Moreover, this is the rare hip-hop combo that can actually perform its music live. Jean, a skilled guitarist, insists upon that. "The old-time groups, like Earth, Wind and Fire and Kool & the Gang, were real," he insists. "Those guys could really sing and they could really play music, whereas a lot of groups today are just pasted together. But the Fugees aren't pasted together."

The quality of a band's work means little to record company types, of course; they're more interested in keeping cash registers ka-chinging on a regular basis. However, the good notices earned by the Fugees for their music and their live shows appear to have added fuel to an ongoing hype juggernaut. "We expected things to move a little slower," Jean admits. "We weren't really expecting this. It's enormous."

Their extraordinary popularity also indicates that there's a vast public hunger for hip-hop that dares to explore subject matter other than drive-by shootings, gang funerals, and hoisting forties with your homies. The Fugees are certainly capable of creating such threadbare narratives, but they also have other experiences from which to draw. Michel was once a philosophy major at Rutgers University, and Hill, an actress who appeared in the Whoopi Goldberg movie Sister Act 2, is juggling rap with her studies at Columbia University. According to Jean, these life histories help them to explode the usual cliches. "See, we feel that blacks in general are really intelligent, but there are these stereotypes about us, especially rappers," he points out. "We're all supposed to have bad attitudes and we're not supposed to be able to play instruments. All we do is walk around holding our microphones and holding our crotches, right? But that's not right, and when you listen to our album, you know it."

Not all of the words on The Score are especially fresh: Witness "How Many Mics," a familiar boasting opus brimming with lines like "You loop over and over/Claiming that you've got a new style/Your attempts are futile/You're puerile/Your brain waves are sterile/You can't create/You just wait to take." But in addition to its predictable jibes, the same track overflows with enjoyably incongruous references -- to Tommy Mottola, John Travolta, Alec Baldwin, and even the forgotten 1984 Corey Hart hit "Sunglasses at Night." Later, on "Ready or Not," a tale that deals in part with urban violence, Hill chants a lyric that speaks even more eloquently about the Fugees' contrary approach. "While you're imitating Al Capone," she intones, "I'll be Nina Simone."

In conversation Jean doesn't skewer gangsta cliches quite so explicitly. He recognizes that rap buyers have certain litmus tests that they use to determine a recording's worth, and street credibility remains one of them. Hence he makes a special effort to say that "everything that we do started off on the streets, you understand? It's the street vibe.

"But we do other things, too. We're the first rap group in history where we're still seen as being a street band even though we've got a guitar player who's really playing. A kid who listens to a hardcore band like Mobb Deep will still listen to the Fugees."

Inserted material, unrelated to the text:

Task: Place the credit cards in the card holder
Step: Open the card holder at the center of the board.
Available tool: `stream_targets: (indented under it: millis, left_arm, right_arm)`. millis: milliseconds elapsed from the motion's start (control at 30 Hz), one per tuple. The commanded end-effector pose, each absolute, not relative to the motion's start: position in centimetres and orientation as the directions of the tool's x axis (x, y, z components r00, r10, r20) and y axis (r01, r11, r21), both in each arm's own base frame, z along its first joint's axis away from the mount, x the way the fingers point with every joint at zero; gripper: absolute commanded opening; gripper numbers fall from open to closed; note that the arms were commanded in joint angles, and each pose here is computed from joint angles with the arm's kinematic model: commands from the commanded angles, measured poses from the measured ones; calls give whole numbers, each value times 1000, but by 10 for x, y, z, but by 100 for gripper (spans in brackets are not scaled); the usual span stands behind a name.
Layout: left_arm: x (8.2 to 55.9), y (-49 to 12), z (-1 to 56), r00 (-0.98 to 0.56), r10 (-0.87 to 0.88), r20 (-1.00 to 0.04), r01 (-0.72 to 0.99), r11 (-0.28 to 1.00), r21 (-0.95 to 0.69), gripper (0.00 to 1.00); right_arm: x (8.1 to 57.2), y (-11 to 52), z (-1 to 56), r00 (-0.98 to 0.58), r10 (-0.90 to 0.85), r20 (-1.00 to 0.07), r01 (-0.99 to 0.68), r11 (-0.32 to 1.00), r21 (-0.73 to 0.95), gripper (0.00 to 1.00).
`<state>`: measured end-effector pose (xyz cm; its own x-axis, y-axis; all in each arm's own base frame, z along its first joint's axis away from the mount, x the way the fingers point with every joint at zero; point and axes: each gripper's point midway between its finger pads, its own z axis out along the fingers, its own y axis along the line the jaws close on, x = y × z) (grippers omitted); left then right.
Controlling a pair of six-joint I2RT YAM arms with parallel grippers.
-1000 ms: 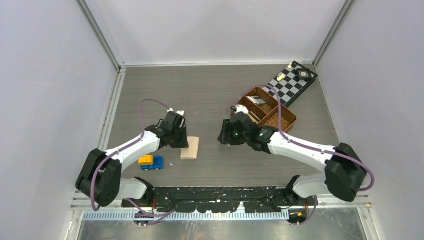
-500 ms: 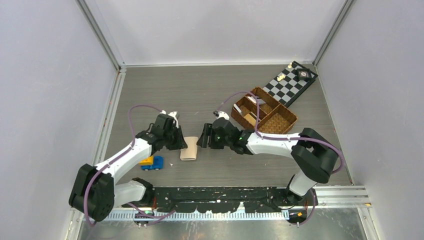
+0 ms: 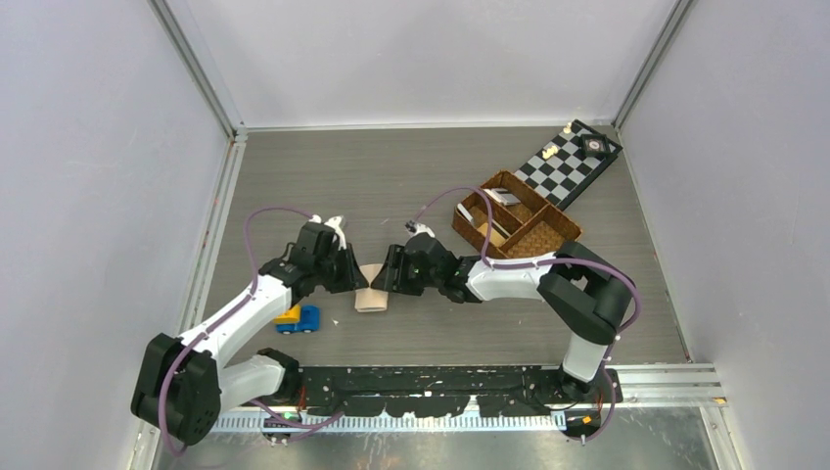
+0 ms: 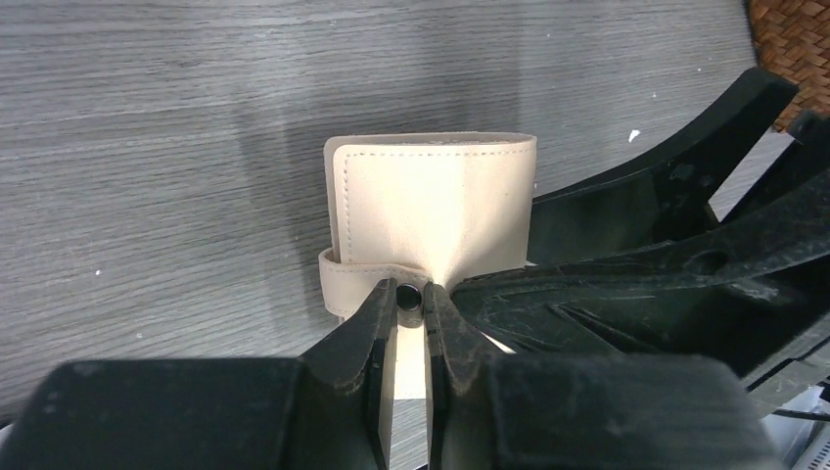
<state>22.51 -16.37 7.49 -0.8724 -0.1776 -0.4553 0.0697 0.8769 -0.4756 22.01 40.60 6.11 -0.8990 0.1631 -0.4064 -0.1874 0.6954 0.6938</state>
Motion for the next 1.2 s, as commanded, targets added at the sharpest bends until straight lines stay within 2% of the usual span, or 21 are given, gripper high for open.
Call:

Others will find the Fugees an intriguing blend of diverse cultures. The son of a minister, Jean was born in Haiti and moved to Brooklyn at age nine. A few years later he began making music with Michel, his cousin; Hill, a New York City native who was then a freshman at the high school Michel was attending, eventually made the group a threesome. Before long the Fugees A a slang term for "refugee" that they adopted after ditching their original moniker, Tranzlator Crew A had inked with Ruffhouse/ Columbia. Blunted on Reality appeared a short time later, and "Nappy Heads," a single with shouted hooks and a good-time feel, received considerable airplay. But the album as a whole wasn't easily distinguishable from the mass of hip-hop releases out at the time. It was diverting, and interludes such as "Da Kid from Haiti" hinted at a more personal vision, but the production was of the cookie-cutter variety.